REQUIREMENT
Every line holding the string "Question" should be copied from the listing.

══════

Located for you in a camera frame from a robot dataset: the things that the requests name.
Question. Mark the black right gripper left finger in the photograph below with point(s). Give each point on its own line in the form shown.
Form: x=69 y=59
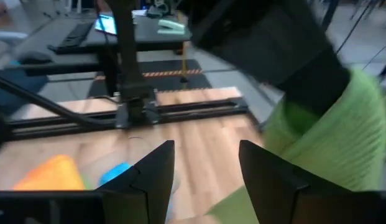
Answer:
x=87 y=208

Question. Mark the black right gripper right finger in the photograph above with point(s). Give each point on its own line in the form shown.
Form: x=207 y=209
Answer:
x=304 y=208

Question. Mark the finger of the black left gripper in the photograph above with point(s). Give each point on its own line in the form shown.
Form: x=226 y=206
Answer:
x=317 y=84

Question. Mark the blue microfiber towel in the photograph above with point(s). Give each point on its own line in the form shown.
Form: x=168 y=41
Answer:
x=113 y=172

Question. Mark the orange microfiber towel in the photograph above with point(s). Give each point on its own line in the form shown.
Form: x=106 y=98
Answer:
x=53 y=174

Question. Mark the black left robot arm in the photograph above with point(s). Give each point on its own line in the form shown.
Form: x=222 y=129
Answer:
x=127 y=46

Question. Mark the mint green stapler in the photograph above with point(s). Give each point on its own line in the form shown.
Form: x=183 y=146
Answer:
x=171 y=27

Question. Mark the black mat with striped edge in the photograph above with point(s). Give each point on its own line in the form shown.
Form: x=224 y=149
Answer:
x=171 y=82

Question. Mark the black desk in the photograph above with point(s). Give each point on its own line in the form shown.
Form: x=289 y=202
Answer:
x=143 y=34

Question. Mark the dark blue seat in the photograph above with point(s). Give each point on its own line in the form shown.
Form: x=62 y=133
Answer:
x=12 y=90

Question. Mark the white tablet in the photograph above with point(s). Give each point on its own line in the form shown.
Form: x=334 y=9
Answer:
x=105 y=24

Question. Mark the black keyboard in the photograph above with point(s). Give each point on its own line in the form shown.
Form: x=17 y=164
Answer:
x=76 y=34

══════

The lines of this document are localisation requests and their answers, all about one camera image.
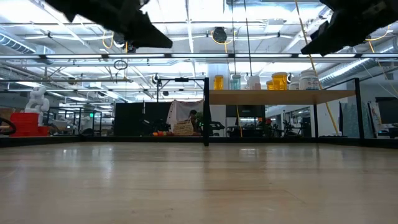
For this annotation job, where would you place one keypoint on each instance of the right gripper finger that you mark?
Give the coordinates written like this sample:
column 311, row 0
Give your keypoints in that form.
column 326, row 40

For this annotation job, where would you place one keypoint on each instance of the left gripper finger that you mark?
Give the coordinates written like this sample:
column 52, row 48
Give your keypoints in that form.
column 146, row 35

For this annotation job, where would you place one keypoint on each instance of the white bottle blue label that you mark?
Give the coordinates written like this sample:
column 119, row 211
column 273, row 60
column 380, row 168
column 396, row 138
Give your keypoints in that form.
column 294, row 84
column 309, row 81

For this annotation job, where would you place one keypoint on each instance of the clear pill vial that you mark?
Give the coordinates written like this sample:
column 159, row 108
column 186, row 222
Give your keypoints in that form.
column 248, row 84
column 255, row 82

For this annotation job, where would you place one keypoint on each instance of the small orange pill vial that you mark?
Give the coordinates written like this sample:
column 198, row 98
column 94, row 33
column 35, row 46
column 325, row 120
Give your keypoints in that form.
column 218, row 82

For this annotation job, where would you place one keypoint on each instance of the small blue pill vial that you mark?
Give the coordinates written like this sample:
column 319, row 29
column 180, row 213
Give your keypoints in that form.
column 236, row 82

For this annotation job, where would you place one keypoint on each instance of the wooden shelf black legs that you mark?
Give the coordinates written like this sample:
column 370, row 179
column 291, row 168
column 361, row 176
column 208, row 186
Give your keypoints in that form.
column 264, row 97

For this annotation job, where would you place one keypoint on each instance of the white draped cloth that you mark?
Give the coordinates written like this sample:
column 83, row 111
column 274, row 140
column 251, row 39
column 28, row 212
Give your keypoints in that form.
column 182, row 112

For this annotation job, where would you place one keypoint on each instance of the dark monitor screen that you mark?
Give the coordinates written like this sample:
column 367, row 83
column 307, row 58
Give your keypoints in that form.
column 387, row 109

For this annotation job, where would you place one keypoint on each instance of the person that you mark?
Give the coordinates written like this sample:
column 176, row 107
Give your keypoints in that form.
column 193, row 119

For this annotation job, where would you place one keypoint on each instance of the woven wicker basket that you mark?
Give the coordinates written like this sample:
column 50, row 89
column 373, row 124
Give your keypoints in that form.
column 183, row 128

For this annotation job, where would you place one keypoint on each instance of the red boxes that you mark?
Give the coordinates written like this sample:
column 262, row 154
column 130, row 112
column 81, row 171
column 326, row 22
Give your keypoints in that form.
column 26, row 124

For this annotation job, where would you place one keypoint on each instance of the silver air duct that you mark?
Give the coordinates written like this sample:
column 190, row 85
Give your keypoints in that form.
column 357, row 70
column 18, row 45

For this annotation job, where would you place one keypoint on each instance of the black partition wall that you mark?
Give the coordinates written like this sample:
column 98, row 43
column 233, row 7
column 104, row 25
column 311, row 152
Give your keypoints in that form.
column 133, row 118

══════

WORKED SOLUTION
Question. Mark the black right gripper left finger in the photograph below with point(s). Give each point on its own line in the form shown.
Question. Mark the black right gripper right finger in the photograph above with point(s). Give each point on its own line in the form shown.
Question. Mark the finger of the black left gripper in the photograph above with point(s). Give each point on its own line in the form shown.
Question. Mark the blue microfiber towel in the photograph above with point(s). Give each point on its own line in the form shown.
Question. Mark the orange microfiber towel in the photograph above with point(s). Give each point on its own line in the form shown.
Question. Mark the black left robot arm in the photograph above with point(s). Give each point on its own line in the form shown.
Question. Mark the mint green stapler in the photograph above with point(s). Give each point on its own line in the form shown.
Question. Mark the black mat with striped edge in the photograph above with point(s). Give each point on its own line in the form shown.
Question. Mark the black desk in the photograph above with point(s). Give each point on its own line in the form shown.
Question. Mark the dark blue seat in the photograph above with point(s). Give each point on its own line in the form shown.
Question. Mark the white tablet in the photograph above with point(s). Give each point on its own line in the form shown.
Question. Mark the black keyboard in the photograph above with point(s). Give each point on its own line in the form shown.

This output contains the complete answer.